In: Economics
1. Which market structure results in an efficient outcome and why?
2. Since a perfectly competitive firm can sell as much as it wishes at the market price, why can the firm not simply increase its profits by selling an extremely high quantity?
3. Business is booming at the local McDonald’s restaurant. It is contemplating adding a new grill and french-fry machine, but the day supervisor suggests simply hiring more workers. How should the manager decide which alternative to pursue?
4. ALCOA does not have the monopoly power it once had. How do you suppose their barriers to entry were weakened?
5. A monopoly firm is free to charge any price it wishes. What constrains its choice of a price?

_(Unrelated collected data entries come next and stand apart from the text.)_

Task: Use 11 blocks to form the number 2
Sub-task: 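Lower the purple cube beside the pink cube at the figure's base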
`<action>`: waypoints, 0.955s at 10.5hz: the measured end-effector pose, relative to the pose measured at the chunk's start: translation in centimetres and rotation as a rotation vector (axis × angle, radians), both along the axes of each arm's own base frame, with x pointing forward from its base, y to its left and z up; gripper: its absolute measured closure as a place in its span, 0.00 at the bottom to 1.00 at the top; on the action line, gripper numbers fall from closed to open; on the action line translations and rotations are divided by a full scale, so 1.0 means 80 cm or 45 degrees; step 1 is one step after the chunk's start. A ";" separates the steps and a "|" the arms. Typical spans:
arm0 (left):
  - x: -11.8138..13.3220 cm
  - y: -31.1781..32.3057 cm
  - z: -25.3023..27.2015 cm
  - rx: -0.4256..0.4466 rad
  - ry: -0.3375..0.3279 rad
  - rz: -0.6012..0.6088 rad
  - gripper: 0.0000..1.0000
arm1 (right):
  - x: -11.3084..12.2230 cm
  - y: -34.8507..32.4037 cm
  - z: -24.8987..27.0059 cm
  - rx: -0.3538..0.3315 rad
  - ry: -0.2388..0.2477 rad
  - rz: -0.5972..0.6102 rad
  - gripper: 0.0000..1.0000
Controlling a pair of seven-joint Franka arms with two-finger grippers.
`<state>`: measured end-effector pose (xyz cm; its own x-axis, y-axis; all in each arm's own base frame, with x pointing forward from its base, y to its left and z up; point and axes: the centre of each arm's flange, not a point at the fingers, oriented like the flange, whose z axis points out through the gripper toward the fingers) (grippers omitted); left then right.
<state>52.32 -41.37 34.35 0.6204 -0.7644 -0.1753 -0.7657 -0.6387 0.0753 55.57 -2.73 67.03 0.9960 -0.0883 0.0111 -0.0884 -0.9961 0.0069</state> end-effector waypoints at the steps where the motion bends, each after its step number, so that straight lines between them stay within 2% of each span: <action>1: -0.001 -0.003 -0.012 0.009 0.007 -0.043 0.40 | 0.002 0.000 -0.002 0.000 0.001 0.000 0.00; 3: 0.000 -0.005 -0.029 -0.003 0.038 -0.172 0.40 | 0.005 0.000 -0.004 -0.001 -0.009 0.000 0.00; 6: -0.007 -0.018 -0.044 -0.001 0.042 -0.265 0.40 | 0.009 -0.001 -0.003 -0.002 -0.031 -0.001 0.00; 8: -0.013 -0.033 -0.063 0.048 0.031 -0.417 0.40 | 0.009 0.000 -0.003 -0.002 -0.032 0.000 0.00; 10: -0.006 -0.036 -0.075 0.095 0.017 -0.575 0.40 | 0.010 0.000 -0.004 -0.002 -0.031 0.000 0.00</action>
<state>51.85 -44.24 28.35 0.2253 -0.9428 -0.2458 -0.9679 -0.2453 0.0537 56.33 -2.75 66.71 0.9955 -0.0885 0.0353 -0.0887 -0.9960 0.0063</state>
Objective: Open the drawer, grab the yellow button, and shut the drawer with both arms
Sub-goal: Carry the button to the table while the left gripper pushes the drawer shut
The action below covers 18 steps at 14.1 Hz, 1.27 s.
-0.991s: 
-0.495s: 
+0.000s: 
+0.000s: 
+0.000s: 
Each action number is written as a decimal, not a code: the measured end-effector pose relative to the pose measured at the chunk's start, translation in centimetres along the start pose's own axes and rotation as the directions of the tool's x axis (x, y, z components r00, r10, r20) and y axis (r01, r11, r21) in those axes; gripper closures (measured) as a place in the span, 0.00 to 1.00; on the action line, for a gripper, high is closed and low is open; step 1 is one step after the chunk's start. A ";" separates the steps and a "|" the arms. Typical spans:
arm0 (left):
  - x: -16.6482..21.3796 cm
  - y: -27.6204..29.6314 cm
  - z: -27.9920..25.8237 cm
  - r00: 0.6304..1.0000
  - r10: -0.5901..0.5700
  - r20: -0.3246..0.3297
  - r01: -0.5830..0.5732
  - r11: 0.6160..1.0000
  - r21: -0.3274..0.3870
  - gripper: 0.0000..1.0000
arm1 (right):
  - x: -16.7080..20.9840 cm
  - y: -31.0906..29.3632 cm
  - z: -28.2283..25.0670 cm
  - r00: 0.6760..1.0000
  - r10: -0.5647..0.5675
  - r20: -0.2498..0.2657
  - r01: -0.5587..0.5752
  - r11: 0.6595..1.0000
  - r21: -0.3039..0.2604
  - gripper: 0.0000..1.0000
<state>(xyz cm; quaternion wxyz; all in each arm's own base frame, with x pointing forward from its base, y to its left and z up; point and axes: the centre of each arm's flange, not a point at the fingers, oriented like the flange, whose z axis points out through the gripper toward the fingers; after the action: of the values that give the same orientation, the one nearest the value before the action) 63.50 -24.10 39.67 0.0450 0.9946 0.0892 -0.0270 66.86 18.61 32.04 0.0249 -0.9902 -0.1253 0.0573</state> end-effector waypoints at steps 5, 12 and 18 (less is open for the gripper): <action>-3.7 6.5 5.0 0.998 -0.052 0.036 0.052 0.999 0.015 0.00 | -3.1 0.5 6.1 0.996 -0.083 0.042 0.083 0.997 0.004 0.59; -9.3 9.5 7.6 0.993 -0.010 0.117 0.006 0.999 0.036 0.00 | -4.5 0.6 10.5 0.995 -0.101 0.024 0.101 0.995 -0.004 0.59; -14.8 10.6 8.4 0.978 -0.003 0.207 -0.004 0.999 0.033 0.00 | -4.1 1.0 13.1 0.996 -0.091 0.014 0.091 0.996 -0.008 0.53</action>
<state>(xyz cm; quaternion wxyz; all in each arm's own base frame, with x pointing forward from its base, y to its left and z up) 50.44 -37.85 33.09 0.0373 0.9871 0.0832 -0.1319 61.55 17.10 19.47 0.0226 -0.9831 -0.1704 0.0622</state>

6. Many manufacturers of clothing and other consumer goods open stores in outlet malls where they charge much lower prices than they charge in their own stores located within cities. Outlet malls are typically located a considerable distance from major metropolitan areas, and stores in them typically charge much lower prices than do stores located within cities. Given that both sets of stores are often owned by the same firm, explain this price discrimination based on likely differences in the price elasticity of demand between consumers in the two types of stores.
7. Aside from advertising, how can monopolistically competitive firms increase demand for their products?
1. Perfect competition is a good market structure that does an efficient allocation of resources. This efficiency is achieved because the profit-maximizing quantity of output produced causes price and marginal cost equal. In this type of market, it is customers are expected too have enough information. Firms in a perfectly competitive market must adhere to certain aspects of the market to remain profitable.
2. Firms cannot simply increase its profits by selling an extremely high quantity simply because marginal and average cost increases with increasing productivity.
3. I think purchasing a new machine would work better since it is a one time investment and It will also increase ROIC but there will be no change in ROIC if they hire new employees.
4. There are economic barriers that doesn't allow new entrants to enter a market. Some of the main factors that doesn't allow competitors to join the industry are legal, technological or financial factors.
Reasons why ALCOA's barrier to entry became weak;
After so many years of ALCOA's successful monopoly, it was charged illegal monopoly and thus was taken to the court. The judge announced that it should allow other similar companies to enter the market as well. This weakened ALCOA entry.
5. Businesses set prices for their goods and services by studying and researching about supply and demand. The main aim of companies is to make profit.
7. Monopolistically competitive firms increase demand for their products by product differentiation. They can simply make different products that separate them from other firms.